Le poids du parc collectif indique le nombre de bâtiments concernés par une procédure d'assemblée générale à Lurs. On relève 385 habitants, 1.85 personne(s) par logement, 208 résidences principales recensées, en zone climatique H3. Ces valeurs ne décident d'aucun projet à elles seules, mais elles fixent l'ordre de grandeur dans lequel un chiffrage à Lurs est crédible.
Une seule ligne du devis engage réellement l'entreprise : celle qui porte un gain d'au moins 35 % de consommation conventionnelle. Pour un programme voté en assemblée générale à Lurs, exiger sa présence écrite vaut mieux que toute garantie orale, car c'est cette valeur que l'organisme instructeur contrôle avant de solder le dossier.
Structure du parc de Lurs : 69 % de maisons individuelles, soit environ 142 logements sur 208 résidences principales. C'est cette proportion qui détermine, pour un programme voté en assemblée générale, le poids réel de le calendrier de convocation et la majorité applicable dans les projets déposés.
Une moyenne de 1.85 personne(s) par logement à Lurs : ce chiffre paraît anodin, il commande pourtant le débit de ventilation, le volume d'eau chaude et donc la cohérence de un programme voté en assemblée générale avec le reste du bouquet.
La densité de diagnostics renseigne sur la maturité du marché : 64 DPE publiés par l'ADEME à Lurs, soit 308 pour 1 000 résidences principales. Un tel volume conditionne les délais de un maître d'œuvre mandaté par le syndicat, dont l'intervention sur un programme voté en assemblée générale dure dix-huit à trente mois, études comprises.
Le gain se calcule, il ne s'annonce pas : un programme voté en assemblée générale traite 35 à 55 % du besoin. Appliqué au cas de référence à Lurs, en zone H3, cela ramène 6 809 à 10 700 kWh par an, valorisés 731 € à 1 149 € au tarif conventionnel 2026.
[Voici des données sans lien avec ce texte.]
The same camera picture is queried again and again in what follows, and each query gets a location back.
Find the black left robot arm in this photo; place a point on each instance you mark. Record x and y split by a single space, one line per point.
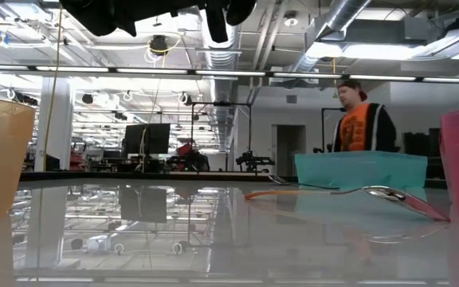
102 14

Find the background black robot arm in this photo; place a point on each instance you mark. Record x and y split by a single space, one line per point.
197 161
253 161

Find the long ceiling light strip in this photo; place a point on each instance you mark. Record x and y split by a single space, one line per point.
229 73

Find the red chair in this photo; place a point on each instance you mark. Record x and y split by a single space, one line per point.
184 149

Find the black monitor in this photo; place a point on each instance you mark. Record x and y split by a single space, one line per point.
150 139

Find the pile of spoons on table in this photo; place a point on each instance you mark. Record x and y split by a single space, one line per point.
165 174

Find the person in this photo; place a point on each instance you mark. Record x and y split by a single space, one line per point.
363 127

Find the white pillar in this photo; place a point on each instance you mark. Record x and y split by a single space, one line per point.
64 119

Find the teal plastic tray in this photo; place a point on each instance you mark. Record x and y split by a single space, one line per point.
357 169

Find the dark cabinets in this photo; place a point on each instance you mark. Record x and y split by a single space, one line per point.
420 143

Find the ribbed silver ventilation duct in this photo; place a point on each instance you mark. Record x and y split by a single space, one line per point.
221 56

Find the black ceiling camera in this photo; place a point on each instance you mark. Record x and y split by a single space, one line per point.
158 44

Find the black frame stand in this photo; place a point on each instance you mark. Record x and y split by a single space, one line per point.
325 119
221 104
Sur la durée de vie de l'ouvrage, un programme voté en assemblée générale à Lurs suppose un gain d'au moins 35 % de consommation conventionnelle maintenu dans le temps. Rapporté à vingt ans d'usage, le poste chiffré à 396 000 € revient à 19 800 € par an avant aides, montant à mettre en regard de l'économie de facture et non du seul prix d'achat.
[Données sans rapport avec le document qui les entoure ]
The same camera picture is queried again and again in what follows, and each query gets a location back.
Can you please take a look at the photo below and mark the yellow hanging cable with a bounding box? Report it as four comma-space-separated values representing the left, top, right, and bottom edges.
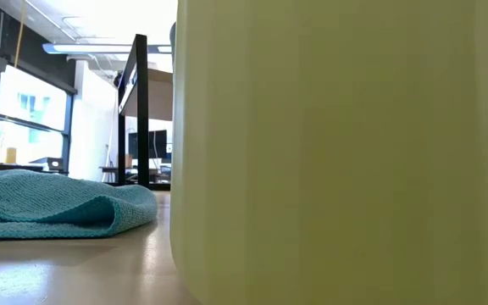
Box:
14, 0, 28, 69

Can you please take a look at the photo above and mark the teal microfibre cloth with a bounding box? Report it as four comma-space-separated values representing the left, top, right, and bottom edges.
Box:
0, 168, 159, 241

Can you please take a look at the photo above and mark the black background monitor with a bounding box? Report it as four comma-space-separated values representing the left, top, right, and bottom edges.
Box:
128, 129, 168, 160

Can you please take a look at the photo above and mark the long ceiling light fixture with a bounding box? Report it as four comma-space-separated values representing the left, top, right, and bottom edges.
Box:
42, 42, 173, 55

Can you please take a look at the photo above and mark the yellow mug with handle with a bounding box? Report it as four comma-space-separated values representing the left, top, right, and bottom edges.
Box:
169, 0, 488, 305

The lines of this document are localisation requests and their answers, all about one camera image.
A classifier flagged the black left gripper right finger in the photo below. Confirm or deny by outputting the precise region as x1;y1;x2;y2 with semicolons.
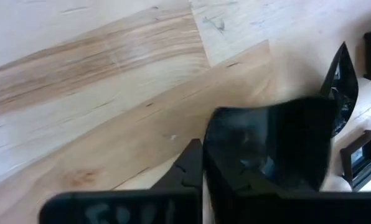
218;155;298;192

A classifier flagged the black teardrop plate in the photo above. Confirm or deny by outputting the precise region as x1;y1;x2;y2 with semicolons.
318;41;360;138

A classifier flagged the black pot with soil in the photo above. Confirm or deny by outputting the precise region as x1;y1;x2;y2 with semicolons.
203;97;338;193

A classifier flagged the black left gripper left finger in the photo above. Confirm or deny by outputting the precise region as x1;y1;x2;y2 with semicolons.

Le solde se finance : à Lurs, le reste à charge du cas type le plus aidé s'établit à 6 000 € après aide ANAH et prise en charge de l'accompagnement jusqu'à 2 000 €. Étalé en éco-prêt sur quinze ans, cela représente environ 35 € par mois, quand le programme collectif contribue déjà à 1 150 € d'économie annuelle attendue.